In 1978, Haruki Murakami was twenty-nine and running a jazz bar in downtown Tokyo. One April day, the impulse to write a novel came to him suddenly while watching a baseball game. That first novel, Hear the Wind Sing, won a new writers’ award and was published the following year. More followed, including A Wild Sheep Chase and Hard-Boiled Wonderland and the End of the World, but it was Norwegian Wood, published in 1987, which turned Murakami from a writer into a phenomenon. His books became bestsellers, were translated into many languages, including English, and the door was thrown wide open to Murakami’s unique and addictive fictional universe.

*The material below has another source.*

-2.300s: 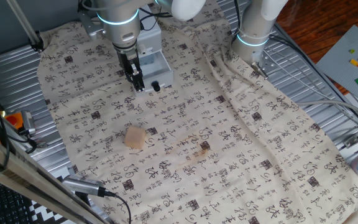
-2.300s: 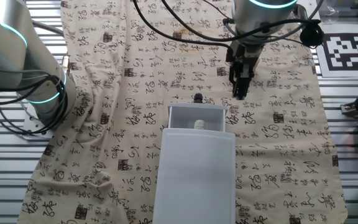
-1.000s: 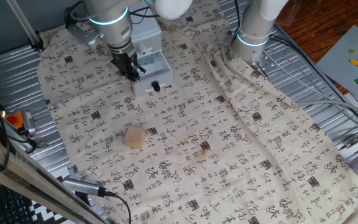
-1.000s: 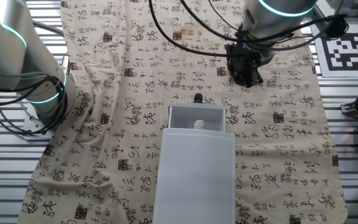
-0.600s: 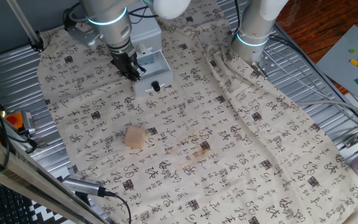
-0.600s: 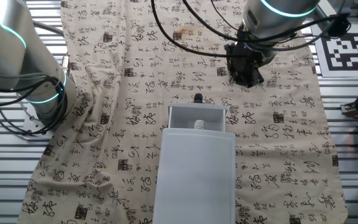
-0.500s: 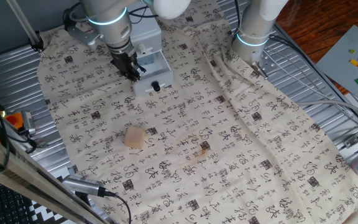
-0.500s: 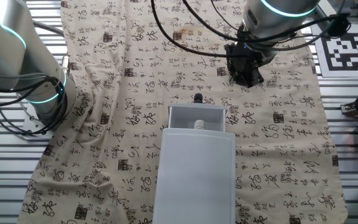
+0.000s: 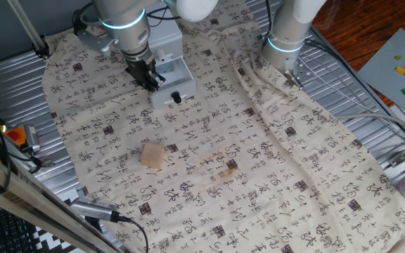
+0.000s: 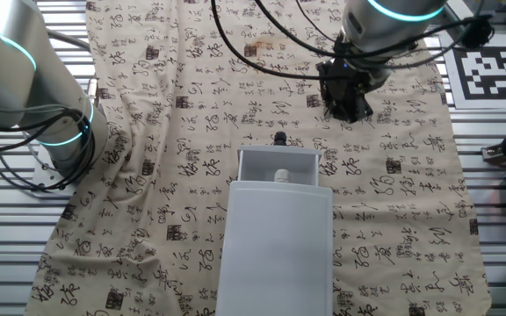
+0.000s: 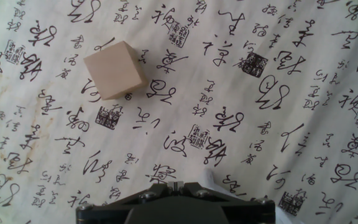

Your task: Put things in the drawer

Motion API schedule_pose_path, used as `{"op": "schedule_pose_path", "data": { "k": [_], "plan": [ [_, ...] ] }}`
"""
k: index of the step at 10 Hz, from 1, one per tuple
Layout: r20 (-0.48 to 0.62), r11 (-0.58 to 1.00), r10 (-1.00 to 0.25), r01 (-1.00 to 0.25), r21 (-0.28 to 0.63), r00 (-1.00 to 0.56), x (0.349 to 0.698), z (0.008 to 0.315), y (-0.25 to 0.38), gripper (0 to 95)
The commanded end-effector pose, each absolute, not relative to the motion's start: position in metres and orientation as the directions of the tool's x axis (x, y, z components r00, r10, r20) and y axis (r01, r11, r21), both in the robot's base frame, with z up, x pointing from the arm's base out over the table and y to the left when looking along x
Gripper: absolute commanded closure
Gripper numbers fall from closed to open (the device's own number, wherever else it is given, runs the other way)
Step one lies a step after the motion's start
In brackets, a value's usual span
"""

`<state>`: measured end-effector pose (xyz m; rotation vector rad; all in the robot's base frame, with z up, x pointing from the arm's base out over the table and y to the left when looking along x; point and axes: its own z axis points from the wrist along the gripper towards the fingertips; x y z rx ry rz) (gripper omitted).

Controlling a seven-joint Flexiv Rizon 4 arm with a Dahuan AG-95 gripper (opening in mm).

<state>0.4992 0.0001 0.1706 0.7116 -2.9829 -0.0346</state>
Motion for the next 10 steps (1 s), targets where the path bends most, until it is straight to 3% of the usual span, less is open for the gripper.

Murakami writes with admirable discipline, producing ten pages a day, after which he runs ten kilometres (he began long-distance running in 1982 and has participated in numerous marathons and races), works on translations, and then reads, listens to records and cooks. His passions colour his non-fiction output, from What I Talk About When I Talk About Running to Absolutely On Music, and they also seep into his novels and short stories, providing quotidian moments in his otherwise freewheeling flights of imaginative inquiry. In works such as The Wind-Up Bird Chronicle, 1Q84 and Men Without Women, his distinctive blend of the mysterious and the everyday, of melancholy and humour, continues to enchant readers, ensuring Murakami’s place as one of the world’s most acclaimed and well-loved writers.